▸ Task objective
Exactly and only the lines below from the one containing "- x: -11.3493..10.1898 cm" down to the one containing "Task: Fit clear" are wanted, both included; please exclude every picture.

▸ Material provided
Content starts

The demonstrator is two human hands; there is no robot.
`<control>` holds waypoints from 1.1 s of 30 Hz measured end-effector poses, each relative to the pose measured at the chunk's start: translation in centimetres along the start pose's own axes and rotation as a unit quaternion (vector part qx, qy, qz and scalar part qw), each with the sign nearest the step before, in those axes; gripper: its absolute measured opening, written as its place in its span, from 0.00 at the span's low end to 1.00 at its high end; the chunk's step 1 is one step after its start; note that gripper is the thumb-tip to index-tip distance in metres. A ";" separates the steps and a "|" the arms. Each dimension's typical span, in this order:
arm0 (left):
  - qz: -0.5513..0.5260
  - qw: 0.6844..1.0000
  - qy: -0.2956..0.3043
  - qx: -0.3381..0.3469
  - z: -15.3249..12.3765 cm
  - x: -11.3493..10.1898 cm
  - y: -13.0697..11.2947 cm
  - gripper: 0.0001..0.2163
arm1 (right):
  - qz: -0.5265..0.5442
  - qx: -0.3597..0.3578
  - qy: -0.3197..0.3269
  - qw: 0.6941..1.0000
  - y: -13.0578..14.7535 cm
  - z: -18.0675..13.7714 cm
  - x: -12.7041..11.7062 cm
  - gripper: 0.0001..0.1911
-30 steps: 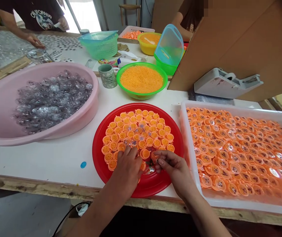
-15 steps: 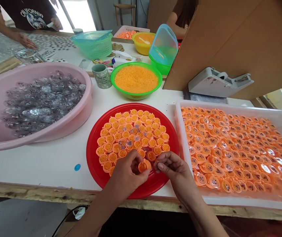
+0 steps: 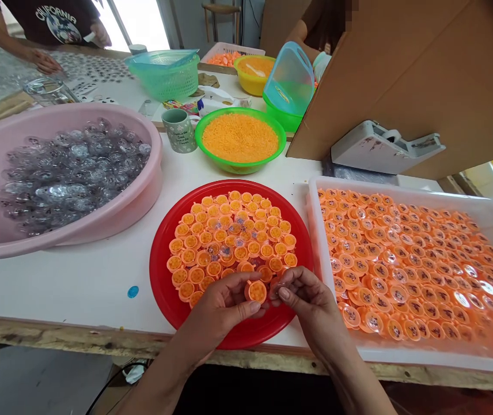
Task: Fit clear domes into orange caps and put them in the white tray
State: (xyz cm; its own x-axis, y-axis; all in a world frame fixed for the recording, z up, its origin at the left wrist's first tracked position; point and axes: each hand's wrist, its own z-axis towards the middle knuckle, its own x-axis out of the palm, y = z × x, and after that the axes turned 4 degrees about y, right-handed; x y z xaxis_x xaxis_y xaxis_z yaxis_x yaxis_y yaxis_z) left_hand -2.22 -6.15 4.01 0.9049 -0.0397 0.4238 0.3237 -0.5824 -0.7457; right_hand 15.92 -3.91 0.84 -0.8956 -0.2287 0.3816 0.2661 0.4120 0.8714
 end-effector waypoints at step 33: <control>0.283 0.953 0.074 0.077 0.1 0.8 0.1 0.13 | -0.402 -0.126 0.030 0.906 1.2 -0.8 -0.5 0.06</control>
State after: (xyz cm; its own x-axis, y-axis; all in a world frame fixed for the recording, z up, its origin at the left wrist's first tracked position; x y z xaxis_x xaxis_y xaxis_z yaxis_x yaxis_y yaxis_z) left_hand -1.47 -6.16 4.25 0.9015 -0.4326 -0.0101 -0.1584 -0.3084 -0.9380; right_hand 16.98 -4.01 1.89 -0.8170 -0.4172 -0.3981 -0.3839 -0.1218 0.9153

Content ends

▸ Solution for this task
  - x: -11.3493..10.1898 cm
  - y: -13.0697..11.2947 cm
  - gripper: 0.0001..0.2163
arm1 (right):
  - qz: -0.5265..0.5442
  - qx: -0.3597..0.3578
  - qy: -0.3197..0.3269
  - qw: 0.6941..1.0000
  - y: -13.0578..14.7535 cm
  - z: -18.0675..13.7714 cm
  - x: -12.7041..11.7062 cm
  - gripper: 0.0001..0.1911
-30 steps: 
-15 steps: 
+0 steps: 
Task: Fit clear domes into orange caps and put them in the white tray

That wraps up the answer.